作者
Ann Brumfield,Sara Abou Azar,Rachel Nordgren,Ronald Cohen,David Sarne,Xavier M. Keutgen,Megan K. Applewhite,Peter Angelos,Nicole A. Cipriani
摘要
Abstract Identifying risk factors in papillary thyroid carcinoma (PTC) that warrant more aggressive treatment is paramount. Importantly, the prevalence and clinical significance of BRAF p.V600E mutation in PTC remain debatable. This study aims to determine the association of BRAF p.V600E with demographic and clinicopathologic characteristics, including recurrence.

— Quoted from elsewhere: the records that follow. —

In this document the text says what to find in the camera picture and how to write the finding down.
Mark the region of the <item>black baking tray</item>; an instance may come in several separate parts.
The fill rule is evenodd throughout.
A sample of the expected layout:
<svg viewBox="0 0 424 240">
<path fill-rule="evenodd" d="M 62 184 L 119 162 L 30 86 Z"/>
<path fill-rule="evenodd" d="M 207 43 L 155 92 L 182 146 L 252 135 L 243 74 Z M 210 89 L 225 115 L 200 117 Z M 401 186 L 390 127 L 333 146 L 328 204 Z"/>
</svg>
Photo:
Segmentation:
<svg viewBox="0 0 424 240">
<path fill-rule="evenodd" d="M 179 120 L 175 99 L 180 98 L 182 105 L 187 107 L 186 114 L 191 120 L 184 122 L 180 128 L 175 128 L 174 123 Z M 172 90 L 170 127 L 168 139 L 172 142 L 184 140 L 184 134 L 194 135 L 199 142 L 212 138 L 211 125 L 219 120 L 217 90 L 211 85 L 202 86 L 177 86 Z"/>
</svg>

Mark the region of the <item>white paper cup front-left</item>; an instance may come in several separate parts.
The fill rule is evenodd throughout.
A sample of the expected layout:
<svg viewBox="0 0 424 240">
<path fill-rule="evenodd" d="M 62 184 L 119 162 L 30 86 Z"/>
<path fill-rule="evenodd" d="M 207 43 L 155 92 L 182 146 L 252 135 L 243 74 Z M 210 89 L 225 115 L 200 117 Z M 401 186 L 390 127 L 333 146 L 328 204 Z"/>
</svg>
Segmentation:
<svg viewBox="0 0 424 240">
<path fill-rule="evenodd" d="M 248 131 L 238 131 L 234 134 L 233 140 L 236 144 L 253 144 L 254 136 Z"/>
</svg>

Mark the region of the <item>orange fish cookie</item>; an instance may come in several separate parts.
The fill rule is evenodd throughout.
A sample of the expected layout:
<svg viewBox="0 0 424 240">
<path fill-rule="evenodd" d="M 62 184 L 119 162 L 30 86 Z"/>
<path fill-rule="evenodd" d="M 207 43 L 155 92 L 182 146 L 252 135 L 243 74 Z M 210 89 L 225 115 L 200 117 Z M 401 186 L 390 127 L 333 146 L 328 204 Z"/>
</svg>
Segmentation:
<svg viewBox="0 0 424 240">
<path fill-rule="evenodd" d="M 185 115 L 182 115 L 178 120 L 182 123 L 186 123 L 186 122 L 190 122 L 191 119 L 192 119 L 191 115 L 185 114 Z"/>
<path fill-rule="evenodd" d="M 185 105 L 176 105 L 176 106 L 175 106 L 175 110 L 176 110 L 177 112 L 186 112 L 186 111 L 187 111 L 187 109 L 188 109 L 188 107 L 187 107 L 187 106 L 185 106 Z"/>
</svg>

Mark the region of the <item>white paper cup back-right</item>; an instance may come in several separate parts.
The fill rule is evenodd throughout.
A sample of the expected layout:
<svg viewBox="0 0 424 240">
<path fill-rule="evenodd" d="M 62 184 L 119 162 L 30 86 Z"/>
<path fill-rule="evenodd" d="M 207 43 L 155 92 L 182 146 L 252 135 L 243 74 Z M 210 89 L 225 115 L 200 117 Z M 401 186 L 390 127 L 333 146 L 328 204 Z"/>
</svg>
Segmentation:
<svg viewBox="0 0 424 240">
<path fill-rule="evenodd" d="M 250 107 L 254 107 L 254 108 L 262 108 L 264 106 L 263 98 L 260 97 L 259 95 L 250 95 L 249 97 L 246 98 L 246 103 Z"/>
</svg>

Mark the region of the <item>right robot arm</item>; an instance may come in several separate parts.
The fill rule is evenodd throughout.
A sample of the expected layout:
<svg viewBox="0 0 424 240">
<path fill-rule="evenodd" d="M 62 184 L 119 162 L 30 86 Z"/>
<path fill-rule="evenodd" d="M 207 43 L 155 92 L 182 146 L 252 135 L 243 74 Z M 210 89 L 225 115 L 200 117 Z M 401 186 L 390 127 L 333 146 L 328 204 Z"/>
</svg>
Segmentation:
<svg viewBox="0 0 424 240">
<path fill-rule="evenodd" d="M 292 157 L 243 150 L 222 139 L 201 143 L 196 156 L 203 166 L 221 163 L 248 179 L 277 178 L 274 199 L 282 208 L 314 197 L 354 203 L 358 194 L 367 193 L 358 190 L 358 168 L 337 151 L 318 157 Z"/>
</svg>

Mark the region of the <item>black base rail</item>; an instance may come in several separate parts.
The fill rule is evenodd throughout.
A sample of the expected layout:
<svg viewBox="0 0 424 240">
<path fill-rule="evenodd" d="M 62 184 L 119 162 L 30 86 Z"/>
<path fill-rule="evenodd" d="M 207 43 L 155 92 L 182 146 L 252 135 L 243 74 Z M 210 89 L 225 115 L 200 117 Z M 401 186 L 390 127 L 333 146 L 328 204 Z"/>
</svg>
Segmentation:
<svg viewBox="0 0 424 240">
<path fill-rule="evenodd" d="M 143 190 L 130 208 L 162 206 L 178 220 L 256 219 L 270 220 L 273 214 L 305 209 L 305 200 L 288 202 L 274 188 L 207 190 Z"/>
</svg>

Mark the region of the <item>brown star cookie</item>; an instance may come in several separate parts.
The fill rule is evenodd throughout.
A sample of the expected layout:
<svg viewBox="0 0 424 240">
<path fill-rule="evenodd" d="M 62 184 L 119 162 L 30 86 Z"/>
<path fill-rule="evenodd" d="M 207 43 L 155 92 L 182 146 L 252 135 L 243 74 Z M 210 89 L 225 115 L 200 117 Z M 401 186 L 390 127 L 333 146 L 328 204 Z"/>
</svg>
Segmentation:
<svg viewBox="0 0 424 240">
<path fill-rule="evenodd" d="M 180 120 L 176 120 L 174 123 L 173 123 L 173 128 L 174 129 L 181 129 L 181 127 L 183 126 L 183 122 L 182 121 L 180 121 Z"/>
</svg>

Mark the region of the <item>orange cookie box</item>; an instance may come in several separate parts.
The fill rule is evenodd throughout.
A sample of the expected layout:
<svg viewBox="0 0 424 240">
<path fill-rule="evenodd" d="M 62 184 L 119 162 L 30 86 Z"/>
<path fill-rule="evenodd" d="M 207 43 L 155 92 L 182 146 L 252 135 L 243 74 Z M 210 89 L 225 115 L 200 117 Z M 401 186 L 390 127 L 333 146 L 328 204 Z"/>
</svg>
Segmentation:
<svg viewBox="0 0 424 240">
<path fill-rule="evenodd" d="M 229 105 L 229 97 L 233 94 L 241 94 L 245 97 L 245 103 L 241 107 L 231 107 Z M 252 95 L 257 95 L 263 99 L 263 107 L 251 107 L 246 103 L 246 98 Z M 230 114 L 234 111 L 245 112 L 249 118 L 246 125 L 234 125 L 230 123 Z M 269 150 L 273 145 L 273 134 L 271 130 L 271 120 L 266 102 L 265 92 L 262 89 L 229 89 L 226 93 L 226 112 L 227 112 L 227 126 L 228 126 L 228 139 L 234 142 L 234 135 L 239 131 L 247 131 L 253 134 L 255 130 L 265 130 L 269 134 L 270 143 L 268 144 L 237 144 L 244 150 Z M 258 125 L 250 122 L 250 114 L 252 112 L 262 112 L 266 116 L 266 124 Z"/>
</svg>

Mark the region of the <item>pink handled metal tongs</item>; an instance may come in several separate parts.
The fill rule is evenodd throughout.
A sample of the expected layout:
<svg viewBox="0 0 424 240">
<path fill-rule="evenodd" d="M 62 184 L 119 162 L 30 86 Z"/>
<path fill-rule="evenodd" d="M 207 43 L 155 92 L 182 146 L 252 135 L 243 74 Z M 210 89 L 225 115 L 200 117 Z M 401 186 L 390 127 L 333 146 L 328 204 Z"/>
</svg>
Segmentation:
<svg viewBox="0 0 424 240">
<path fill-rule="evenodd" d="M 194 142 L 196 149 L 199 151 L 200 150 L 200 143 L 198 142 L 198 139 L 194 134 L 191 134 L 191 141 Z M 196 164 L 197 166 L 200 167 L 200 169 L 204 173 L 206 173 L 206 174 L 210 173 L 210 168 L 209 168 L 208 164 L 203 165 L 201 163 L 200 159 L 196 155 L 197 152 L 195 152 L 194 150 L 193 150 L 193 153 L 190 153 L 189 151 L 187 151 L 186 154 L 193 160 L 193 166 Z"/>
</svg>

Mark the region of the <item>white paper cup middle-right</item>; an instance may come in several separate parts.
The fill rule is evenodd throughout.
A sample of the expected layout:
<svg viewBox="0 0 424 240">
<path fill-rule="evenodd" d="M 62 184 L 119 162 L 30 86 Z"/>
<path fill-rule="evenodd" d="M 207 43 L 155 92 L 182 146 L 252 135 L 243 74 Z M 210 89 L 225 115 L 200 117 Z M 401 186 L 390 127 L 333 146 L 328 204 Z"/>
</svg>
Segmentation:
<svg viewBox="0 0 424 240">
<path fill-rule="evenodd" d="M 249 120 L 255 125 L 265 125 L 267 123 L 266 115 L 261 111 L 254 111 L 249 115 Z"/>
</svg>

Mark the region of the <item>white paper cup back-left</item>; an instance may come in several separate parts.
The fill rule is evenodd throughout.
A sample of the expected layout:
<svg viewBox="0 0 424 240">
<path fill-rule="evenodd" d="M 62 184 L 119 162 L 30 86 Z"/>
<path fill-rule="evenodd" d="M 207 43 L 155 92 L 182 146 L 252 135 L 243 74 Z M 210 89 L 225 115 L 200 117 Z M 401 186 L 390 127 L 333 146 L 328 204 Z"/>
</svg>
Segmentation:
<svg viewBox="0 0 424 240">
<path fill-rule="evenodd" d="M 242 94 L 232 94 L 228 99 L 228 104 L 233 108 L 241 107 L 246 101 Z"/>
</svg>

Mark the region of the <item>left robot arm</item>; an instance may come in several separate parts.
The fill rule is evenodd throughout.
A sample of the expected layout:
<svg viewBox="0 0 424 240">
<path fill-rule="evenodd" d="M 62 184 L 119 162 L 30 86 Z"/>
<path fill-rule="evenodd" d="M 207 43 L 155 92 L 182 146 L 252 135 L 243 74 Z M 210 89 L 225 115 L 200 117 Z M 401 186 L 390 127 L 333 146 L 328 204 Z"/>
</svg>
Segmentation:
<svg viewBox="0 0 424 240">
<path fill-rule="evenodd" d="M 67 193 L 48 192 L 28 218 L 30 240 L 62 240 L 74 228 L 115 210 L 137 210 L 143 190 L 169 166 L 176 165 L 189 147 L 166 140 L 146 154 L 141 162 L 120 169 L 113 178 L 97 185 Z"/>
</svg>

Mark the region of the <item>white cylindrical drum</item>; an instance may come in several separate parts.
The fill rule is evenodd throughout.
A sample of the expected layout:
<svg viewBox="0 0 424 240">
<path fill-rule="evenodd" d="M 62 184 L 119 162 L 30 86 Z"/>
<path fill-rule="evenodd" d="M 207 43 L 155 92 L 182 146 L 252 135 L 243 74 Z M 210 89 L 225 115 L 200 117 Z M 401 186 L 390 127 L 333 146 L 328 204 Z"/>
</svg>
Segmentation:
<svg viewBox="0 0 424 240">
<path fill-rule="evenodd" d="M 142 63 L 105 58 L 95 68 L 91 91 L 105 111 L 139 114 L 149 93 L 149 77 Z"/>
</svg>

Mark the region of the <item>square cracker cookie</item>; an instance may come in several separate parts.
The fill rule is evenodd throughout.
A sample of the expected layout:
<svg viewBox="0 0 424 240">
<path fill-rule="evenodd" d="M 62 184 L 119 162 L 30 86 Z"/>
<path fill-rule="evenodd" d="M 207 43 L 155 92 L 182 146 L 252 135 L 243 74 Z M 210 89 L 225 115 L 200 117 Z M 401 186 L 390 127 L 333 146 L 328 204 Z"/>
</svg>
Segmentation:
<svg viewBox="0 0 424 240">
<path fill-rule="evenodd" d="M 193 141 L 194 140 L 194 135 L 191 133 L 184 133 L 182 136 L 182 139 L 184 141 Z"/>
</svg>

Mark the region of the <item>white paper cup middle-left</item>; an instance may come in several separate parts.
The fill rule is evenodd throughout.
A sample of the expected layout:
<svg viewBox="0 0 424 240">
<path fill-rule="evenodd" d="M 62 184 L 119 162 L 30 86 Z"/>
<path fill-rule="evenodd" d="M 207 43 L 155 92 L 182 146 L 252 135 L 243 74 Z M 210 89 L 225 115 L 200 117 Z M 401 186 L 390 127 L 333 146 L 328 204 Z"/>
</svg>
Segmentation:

Single institution data from consecutive PTC patients with BRAF p.V600E immunohistochemistry and/or molecular testing was collected between 2018 and 2022, including BRAF status, morphologic subtype, TN category, tumor size, nodal disease burden, tumor multifocality, extrathyroidal extension, treatment, follow-up time, loco-regional and distant recurrence, and mortality. This study included 301 patients, 30% male. The majority had BRAF p.V600E mutation (78.7%), and BRAF p.V600E was associated with morphologic subtype ( p < 0.001), with 88% of classic subtype PTCs, 38% of PTCs with extensive follicular growth, and 100% of tall cell subtype expressing BRAF p.V600E. BRAF p.V600E was not associated with tumor size ( p = 0.696) or nodal disease burden ( p = 0.962). On multivariate analysis using Cox proportional hazard model, large volume nodal disease burden (HR 3.37, 95%CI 1.49–7.64, p = 0.004) and male gender (HR 2.29, 95%CI 1.23–4.26, p = 0.009) were significantly associated with recurrence. BRAF p.V600E (HR 0.71, 95% CI 0.31–1.65, p = 0.4) was not significantly associated with recurrence. In conclusion, presence of BRAF p.V600E in the absence of high risk histologic features does not have an impact on PTC recurrence, and thus, its utility in risk stratification is questionable in the setting of other clinicopathologic risk factors.